PR reviews don't mean throwing crap over the wall and hoping the reviewer figures it out. With this guy, there is so much back-and-forth hand holding, it would be simpler to close the PR and do it myself. But I don't...

8 comments

Sounds like something to raise with their manager. Or with this person, before even reading the PR, "Hey - just to check before I review this, does it work on your machine? Have you tested it?". If they say no, close the PR and tell them to do that before opening it. If they lie, call them on it. If they aren't learning, don't waste your time hiding this useless coworker's failures.
I have raised it in the past and will do so again. One of the problems is the manager has no software engineering experience and his view of "working norms" often go against mine.

Some of my complaints are fairly basic: test/review your own work before asking someone else to review it. This should be applicable regardless of industry.

It is applicable regardless of industry. If your manager isn’t technical, drag the nearest senior engineer into the conversation too.

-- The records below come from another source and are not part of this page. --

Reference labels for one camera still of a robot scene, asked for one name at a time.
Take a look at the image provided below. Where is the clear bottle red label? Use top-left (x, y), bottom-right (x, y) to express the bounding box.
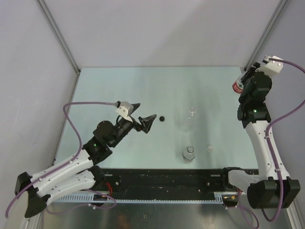
top-left (232, 75), bottom-right (244, 94)

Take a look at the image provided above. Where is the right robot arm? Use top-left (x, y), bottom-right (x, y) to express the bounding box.
top-left (220, 56), bottom-right (301, 209)

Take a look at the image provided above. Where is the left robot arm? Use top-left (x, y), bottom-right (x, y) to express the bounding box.
top-left (14, 101), bottom-right (157, 218)

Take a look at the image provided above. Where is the black bottle cap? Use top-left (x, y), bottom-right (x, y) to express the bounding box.
top-left (159, 116), bottom-right (165, 122)

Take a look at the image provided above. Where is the tall clear empty bottle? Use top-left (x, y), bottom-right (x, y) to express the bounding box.
top-left (182, 106), bottom-right (198, 132)

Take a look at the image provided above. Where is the short clear bottle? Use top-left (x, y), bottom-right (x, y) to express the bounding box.
top-left (182, 146), bottom-right (195, 163)

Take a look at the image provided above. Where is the white bottle cap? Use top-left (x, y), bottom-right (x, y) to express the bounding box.
top-left (207, 146), bottom-right (213, 152)

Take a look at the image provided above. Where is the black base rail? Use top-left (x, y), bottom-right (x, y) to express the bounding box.
top-left (103, 168), bottom-right (237, 198)

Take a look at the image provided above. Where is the right aluminium corner post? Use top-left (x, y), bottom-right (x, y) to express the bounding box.
top-left (241, 0), bottom-right (291, 72)

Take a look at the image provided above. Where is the aluminium corner post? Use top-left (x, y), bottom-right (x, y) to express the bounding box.
top-left (241, 0), bottom-right (291, 72)
top-left (35, 0), bottom-right (81, 73)

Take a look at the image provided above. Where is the slotted cable duct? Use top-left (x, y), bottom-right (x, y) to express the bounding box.
top-left (55, 192), bottom-right (237, 204)

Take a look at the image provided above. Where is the left aluminium corner post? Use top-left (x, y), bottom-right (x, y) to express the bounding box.
top-left (35, 0), bottom-right (81, 73)

As for the PR, don’t bother. “Hey this code you’ve submitted for code review doesn’t even compile. I’m your colleague, not a human compiler. Please don’t waste my time with this again” -> Close issue.

time to go next?
I've been thinking about that for a while, for a variety of reasons. This is one of the smaller ones. Probably after the holidays.
I'm 100% fine with opening a PR for "I just typed it" code...

with two caveats:

- a HUGE disclaimer at the top saying "DO NOT MERGE: not tested"

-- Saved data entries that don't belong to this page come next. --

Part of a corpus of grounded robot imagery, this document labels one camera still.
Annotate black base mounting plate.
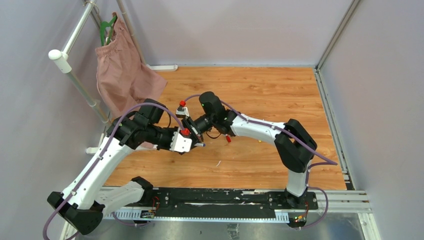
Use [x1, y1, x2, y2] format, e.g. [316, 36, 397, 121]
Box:
[132, 187, 319, 221]

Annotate green clothes hanger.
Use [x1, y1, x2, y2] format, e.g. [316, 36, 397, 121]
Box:
[99, 13, 118, 47]

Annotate grey aluminium frame rail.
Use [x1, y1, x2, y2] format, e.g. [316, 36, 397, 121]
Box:
[314, 0, 381, 240]

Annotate white clothes rack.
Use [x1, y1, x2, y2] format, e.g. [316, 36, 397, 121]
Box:
[48, 0, 178, 156]

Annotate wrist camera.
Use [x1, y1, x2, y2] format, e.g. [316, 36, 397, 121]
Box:
[169, 131, 193, 153]
[175, 100, 190, 119]

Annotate red cap marker pen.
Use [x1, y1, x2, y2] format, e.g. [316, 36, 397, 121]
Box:
[225, 134, 232, 143]

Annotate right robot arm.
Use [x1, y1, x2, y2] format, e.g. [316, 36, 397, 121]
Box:
[176, 91, 318, 209]

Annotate pink cloth shorts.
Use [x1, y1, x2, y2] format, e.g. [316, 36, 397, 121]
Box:
[95, 18, 168, 118]

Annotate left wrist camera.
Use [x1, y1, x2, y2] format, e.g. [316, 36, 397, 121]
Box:
[169, 131, 193, 153]

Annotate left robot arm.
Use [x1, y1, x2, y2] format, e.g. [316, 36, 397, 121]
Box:
[43, 98, 187, 239]

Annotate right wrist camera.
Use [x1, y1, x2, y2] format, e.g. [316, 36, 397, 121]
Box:
[175, 100, 190, 119]

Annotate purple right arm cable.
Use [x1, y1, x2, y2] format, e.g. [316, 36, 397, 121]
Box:
[184, 94, 339, 229]

- also, you'll probably want to politely ask someone for a review, and be specific about what you're looking for

"Draft PRs" are fine for discussing topics or code or goals with a team mate.

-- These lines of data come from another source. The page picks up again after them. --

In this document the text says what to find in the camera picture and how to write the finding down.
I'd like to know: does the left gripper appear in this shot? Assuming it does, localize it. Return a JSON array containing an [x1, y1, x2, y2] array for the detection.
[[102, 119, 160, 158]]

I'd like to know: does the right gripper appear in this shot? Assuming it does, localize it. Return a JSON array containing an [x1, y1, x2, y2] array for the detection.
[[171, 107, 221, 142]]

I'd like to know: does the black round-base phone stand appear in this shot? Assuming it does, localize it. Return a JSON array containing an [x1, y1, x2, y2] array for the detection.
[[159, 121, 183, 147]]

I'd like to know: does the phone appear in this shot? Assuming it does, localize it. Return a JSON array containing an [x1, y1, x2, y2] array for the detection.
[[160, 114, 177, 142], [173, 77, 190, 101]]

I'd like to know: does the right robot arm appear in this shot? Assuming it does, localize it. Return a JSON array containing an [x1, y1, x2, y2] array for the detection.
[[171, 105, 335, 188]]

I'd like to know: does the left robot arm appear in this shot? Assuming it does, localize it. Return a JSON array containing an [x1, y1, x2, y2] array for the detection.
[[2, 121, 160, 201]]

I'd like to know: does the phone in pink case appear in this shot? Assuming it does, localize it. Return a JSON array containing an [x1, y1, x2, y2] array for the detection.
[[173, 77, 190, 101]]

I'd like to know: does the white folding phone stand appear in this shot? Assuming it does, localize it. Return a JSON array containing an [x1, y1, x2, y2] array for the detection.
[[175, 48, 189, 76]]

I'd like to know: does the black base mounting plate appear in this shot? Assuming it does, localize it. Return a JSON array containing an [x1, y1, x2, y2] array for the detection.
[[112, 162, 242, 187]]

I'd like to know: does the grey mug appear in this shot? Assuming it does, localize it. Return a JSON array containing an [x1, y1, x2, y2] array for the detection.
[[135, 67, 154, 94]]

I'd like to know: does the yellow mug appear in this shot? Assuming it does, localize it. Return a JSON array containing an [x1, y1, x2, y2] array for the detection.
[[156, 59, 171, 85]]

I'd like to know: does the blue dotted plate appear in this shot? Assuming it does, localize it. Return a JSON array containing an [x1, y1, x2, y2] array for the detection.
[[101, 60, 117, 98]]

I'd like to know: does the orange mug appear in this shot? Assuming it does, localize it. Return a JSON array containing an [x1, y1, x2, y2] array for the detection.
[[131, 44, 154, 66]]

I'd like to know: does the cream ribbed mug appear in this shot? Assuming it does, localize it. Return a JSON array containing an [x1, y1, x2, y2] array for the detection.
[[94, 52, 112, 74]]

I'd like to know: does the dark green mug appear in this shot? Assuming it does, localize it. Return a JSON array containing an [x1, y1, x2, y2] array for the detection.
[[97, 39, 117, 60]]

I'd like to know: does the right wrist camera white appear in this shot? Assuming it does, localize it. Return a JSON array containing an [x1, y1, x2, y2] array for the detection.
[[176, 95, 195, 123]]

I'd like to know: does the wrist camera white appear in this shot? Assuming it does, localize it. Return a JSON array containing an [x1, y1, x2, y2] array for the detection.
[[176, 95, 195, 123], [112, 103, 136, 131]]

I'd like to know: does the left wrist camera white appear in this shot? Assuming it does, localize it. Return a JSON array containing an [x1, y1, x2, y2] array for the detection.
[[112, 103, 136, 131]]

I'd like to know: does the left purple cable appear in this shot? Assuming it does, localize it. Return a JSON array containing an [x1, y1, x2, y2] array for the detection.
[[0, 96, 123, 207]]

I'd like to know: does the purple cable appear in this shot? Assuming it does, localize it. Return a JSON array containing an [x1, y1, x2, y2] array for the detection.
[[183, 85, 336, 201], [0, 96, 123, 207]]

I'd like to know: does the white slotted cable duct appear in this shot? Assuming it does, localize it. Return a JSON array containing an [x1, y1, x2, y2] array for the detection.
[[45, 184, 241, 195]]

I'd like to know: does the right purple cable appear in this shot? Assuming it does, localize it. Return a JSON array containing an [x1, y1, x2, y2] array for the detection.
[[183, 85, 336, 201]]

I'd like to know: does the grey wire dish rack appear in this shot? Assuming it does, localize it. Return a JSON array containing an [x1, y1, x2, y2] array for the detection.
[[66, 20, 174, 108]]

It's all about getting feedback!

That's fine. What I'm talking about isn't that at all. This was a "this feature is done, here you go" PR.
Looping back to TFA: I've been trying to use this workflow more to get quality code written more quickly. I definitely have a habit of spending too much time polishing code - getting a draft/do-not-merge PR up with the core of my proposed changes up for review helps me avoid that, plus getting an earlier review helps with finding issues.
In addition to what the others have said, make sure you have a CI and don’t review the PR until that’s showing green. The CI should ideally include tests, linting according to a common code standard and other “grunt tasks” that are unnecessary in a PR review.
If you are in charge of the review process, simply start closing their PRs, list the reasons why, or better yet create a document you can reference establishing your guidelines. Don't back and forth; if they can't meet a simple set of guidelines, the PR is not ready for review.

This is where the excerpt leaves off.